** WHAT YOU NEED TO DO **
Starting with the line containing "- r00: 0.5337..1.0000" and going on through the line containing "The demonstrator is", return the lines of the data below exactly, and only those.

#####

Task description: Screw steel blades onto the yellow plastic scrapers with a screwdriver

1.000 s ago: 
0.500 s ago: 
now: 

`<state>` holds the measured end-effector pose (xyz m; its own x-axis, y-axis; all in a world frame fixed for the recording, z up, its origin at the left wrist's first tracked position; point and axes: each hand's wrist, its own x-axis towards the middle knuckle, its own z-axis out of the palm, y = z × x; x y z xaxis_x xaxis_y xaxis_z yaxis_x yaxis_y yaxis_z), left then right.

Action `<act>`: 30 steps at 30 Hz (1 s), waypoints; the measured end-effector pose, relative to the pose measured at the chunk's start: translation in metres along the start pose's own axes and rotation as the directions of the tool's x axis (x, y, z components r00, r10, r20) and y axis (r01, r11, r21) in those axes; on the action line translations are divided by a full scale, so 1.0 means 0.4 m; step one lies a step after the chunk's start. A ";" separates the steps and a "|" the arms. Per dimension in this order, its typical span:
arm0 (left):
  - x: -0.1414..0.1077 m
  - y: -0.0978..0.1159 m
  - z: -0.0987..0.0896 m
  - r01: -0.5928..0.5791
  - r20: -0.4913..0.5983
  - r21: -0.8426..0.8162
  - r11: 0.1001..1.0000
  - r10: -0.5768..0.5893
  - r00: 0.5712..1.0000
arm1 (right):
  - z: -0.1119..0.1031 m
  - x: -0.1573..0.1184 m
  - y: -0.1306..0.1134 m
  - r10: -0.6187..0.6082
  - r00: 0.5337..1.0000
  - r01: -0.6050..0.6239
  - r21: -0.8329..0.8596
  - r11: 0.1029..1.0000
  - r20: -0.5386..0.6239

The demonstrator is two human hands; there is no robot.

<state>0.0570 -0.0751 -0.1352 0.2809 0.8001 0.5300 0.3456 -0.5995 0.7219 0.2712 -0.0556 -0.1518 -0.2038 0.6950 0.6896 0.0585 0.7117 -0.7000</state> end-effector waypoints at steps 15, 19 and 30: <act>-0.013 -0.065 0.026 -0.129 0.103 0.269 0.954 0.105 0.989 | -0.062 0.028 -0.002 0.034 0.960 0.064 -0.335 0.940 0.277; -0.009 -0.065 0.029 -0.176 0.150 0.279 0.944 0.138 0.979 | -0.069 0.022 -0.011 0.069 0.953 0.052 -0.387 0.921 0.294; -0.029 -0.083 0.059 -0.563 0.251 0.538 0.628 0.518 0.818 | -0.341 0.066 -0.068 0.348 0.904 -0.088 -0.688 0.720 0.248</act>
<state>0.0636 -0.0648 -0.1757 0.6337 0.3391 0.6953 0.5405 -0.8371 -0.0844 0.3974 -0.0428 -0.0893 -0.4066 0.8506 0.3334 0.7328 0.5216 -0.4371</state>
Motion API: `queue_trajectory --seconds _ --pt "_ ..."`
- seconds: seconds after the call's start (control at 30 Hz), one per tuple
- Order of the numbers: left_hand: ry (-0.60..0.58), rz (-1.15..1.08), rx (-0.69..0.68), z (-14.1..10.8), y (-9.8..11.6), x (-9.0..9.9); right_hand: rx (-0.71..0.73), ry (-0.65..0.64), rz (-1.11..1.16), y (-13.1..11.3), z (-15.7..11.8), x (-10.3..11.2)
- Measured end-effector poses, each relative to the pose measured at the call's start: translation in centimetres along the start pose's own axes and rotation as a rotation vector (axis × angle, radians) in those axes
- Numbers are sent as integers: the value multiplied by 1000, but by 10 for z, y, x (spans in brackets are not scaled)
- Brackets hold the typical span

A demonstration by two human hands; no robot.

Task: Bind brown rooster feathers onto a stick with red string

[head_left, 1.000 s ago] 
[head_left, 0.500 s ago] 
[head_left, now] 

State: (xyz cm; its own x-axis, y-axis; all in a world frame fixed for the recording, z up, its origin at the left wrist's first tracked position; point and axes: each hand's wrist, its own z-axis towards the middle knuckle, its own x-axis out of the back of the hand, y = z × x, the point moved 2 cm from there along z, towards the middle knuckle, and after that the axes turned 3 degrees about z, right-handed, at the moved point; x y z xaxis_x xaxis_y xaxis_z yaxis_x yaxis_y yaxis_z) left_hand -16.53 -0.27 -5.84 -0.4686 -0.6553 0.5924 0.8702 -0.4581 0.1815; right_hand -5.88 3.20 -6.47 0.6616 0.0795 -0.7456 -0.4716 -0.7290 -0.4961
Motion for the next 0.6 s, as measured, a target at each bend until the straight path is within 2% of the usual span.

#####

** REPLY TO THE EXERCISE **
  - r00: 0.5337..1.0000
  - r01: -0.6050..0.6239
  - r21: -0.8329..0.8596
  - r11: 0.1029..1.0000
  - r20: -0.5386..0.6239

The demonstrator is two human hands; there is no robot.

No further output is expected.